<<<<

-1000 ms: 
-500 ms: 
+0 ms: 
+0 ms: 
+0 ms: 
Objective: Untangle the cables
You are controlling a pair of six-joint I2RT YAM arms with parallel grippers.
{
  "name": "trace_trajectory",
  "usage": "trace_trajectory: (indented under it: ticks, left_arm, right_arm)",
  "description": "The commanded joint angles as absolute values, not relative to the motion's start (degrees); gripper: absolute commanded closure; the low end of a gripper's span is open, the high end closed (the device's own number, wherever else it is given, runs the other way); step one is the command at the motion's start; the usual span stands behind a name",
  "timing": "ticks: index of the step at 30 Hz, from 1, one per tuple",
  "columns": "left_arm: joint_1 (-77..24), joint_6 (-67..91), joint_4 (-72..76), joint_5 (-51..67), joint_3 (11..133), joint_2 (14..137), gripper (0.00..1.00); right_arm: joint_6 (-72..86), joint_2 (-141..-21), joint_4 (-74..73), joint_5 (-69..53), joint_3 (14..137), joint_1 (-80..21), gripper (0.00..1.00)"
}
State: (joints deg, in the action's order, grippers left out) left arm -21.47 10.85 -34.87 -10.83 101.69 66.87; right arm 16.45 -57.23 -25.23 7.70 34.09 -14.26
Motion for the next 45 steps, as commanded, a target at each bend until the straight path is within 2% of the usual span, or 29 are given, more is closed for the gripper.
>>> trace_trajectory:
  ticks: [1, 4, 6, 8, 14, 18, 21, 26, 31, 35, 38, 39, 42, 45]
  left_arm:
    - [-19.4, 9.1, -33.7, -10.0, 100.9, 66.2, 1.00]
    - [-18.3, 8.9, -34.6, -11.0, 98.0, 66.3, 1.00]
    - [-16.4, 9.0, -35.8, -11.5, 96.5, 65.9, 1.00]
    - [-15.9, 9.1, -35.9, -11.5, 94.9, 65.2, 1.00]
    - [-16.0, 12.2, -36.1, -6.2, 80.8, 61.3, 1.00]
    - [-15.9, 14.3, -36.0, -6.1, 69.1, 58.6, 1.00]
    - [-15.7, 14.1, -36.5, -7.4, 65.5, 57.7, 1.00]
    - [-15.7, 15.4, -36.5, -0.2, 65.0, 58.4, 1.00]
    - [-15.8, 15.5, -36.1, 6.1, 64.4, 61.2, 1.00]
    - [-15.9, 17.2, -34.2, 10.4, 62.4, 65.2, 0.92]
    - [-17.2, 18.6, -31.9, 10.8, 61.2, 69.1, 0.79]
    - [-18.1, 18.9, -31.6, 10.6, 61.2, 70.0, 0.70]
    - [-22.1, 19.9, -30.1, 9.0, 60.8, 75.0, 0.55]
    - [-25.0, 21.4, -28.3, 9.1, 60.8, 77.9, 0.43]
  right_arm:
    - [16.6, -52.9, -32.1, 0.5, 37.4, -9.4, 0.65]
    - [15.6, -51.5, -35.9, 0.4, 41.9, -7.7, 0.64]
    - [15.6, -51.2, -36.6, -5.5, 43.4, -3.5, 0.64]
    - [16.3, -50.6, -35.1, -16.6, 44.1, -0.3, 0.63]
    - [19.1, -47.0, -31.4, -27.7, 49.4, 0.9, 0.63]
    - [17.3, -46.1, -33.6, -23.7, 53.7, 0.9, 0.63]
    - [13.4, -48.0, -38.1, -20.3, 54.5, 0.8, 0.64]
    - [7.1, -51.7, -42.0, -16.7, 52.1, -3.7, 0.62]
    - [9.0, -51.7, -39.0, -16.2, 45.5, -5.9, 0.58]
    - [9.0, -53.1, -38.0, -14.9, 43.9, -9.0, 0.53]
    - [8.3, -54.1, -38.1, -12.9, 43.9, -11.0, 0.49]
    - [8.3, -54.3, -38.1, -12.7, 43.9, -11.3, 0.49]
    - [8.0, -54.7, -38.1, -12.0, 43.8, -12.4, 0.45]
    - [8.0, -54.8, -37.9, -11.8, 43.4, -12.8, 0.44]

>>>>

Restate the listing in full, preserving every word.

-1000 ms: 
-500 ms: 
+0 ms: 
+0 ms: 
+0 ms: 
Objective: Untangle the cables
You are controlling a pair of six-joint I2RT YAM arms with parallel grippers.
{
  "name": "trace_trajectory",
  "usage": "trace_trajectory: (indented under it: ticks, left_arm, right_arm)",
  "description": "The commanded joint angles as absolute values, not relative to the motion's start (degrees); gripper: absolute commanded closure; the low end of a gripper's span is open, the high end closed (the device's own number, wherever else it is given, runs the other way); step one is the command at the motion's start; the usual span stands behind a name",
  "timing": "ticks: index of the step at 30 Hz, from 1, one per tuple",
  "columns": "left_arm: joint_1 (-77..24), joint_6 (-67..91), joint_4 (-72..76), joint_5 (-51..67), joint_3 (11..133), joint_2 (14..137), gripper (0.00..1.00); right_arm: joint_6 (-72..86), joint_2 (-141..-21), joint_4 (-74..73), joint_5 (-69..53), joint_3 (14..137), joint_1 (-80..21), gripper (0.00..1.00)"
}
State: (joints deg, in the action's order, grippers left out) left arm -21.47 10.85 -34.87 -10.83 101.69 66.87; right arm 16.45 -57.23 -25.23 7.70 34.09 -14.26
Motion for the next 45 steps, as commanded, a target at each bend until the straight path is within 2% of the usual span, or 29 are given, more is closed for the gripper.
>>> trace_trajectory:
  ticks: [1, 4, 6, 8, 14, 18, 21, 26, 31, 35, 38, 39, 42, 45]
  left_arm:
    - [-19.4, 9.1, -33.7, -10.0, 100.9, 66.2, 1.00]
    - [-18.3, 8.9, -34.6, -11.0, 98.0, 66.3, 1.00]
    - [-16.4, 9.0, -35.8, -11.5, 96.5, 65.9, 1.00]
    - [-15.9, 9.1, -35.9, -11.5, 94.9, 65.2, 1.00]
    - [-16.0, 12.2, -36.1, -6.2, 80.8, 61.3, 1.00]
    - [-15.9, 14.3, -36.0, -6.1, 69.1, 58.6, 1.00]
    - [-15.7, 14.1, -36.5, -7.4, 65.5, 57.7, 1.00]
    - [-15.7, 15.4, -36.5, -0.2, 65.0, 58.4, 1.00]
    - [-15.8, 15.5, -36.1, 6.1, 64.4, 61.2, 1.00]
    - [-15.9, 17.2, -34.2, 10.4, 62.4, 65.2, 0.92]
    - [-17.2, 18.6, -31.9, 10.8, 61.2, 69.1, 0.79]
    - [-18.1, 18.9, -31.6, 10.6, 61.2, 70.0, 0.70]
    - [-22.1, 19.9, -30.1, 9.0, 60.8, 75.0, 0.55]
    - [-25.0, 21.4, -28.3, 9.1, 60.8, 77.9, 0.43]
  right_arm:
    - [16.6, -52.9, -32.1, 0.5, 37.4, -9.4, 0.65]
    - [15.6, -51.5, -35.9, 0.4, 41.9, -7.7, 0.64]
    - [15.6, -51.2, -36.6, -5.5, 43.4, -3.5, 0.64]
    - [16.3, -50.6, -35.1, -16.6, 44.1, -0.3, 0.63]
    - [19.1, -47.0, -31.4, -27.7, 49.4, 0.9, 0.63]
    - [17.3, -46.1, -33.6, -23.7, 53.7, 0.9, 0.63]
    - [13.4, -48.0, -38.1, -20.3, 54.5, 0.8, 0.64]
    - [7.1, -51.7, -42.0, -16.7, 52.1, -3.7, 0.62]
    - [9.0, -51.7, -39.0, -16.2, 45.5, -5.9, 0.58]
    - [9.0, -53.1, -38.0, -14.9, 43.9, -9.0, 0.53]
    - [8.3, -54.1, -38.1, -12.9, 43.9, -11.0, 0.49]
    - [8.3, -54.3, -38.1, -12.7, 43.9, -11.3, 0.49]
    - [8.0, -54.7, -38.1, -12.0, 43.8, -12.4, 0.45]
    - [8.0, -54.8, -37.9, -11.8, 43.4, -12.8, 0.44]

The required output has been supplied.